▶ **Exercise brief**
Somewhere below are a line with "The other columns" and a later line with "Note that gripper". Output exactly those lines and all lines between them.

▶ **Material provided**

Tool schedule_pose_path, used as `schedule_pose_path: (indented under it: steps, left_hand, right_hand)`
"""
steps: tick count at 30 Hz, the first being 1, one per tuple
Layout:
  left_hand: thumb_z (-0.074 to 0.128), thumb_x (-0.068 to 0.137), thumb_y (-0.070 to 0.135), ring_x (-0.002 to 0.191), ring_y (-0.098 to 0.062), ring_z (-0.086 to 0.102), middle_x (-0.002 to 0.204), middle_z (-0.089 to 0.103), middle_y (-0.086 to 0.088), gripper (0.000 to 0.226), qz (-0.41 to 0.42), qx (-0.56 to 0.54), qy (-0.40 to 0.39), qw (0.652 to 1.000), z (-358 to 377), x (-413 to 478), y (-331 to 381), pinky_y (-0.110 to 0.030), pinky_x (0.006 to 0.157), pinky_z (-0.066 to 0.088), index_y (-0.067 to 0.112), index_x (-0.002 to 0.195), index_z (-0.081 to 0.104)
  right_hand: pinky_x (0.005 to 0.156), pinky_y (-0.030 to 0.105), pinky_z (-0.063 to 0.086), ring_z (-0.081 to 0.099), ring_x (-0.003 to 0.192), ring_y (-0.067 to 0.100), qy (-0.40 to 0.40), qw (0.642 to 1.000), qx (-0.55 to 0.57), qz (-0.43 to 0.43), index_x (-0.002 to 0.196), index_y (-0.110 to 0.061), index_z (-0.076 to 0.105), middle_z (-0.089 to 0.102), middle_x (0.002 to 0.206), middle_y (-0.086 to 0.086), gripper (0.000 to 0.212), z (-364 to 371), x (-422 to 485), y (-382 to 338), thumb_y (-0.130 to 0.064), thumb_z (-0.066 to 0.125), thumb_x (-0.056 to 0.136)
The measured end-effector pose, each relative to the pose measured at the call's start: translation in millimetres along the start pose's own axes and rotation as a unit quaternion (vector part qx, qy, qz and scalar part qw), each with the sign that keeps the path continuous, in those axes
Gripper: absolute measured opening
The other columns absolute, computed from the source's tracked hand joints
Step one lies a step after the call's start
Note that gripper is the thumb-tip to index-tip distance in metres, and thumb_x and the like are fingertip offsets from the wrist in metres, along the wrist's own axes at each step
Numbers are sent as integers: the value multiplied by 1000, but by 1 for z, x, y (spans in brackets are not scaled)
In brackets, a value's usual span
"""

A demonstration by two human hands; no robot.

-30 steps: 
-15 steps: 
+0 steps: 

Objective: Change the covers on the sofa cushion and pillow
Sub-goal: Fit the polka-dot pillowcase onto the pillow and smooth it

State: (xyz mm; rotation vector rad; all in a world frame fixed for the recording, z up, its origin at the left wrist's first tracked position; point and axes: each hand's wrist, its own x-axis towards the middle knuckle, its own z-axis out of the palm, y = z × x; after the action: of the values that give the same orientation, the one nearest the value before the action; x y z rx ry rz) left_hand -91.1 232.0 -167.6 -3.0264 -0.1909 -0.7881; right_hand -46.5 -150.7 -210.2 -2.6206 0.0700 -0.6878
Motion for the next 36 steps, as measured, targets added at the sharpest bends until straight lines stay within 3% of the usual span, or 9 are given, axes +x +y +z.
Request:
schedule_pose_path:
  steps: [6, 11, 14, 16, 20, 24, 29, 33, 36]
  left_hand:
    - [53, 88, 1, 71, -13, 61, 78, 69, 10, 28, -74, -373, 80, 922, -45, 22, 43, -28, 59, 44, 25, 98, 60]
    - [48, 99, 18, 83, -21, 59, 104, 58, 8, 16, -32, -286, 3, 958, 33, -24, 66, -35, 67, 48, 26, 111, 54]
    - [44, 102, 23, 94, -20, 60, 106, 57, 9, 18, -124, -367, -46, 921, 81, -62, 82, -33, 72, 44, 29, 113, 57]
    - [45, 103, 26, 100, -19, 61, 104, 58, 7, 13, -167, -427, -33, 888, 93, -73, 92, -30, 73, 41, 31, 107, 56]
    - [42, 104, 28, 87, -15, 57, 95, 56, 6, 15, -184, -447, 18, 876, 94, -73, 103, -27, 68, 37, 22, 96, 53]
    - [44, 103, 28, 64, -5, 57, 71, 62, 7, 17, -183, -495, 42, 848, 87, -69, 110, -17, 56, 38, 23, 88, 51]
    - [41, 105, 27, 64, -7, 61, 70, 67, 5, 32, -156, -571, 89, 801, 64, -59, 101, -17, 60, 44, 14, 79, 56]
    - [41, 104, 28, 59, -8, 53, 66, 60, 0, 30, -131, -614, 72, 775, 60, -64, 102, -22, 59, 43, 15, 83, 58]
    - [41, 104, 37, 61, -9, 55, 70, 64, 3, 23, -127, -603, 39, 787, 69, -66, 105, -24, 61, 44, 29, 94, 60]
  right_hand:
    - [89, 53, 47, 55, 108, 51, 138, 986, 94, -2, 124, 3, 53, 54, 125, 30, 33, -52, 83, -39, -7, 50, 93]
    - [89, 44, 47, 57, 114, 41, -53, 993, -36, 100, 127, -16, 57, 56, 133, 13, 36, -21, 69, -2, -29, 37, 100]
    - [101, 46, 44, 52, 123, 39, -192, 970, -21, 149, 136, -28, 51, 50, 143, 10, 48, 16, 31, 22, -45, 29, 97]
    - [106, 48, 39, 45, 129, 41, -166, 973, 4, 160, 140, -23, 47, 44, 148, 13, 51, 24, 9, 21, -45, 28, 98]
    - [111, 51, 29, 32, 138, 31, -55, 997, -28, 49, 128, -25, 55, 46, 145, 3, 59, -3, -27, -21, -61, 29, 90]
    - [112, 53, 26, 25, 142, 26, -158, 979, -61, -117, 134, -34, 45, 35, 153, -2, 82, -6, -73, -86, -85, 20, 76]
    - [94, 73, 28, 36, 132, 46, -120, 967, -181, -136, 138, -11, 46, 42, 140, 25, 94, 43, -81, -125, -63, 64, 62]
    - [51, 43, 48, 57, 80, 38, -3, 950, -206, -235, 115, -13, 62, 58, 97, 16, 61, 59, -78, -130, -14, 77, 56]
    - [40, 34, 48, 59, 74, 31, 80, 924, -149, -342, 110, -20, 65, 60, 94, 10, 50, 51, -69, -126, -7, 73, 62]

▶ **Output of the exercise**
The other columns absolute, computed from the source's tracked hand joints
Step one lies a step after the call's start
Note that gripper is the thumb-tip to index-tip distance in metres, and thumb_x and the like are fingertip offsets from the wrist in metres, along the wrist's own axes at each step

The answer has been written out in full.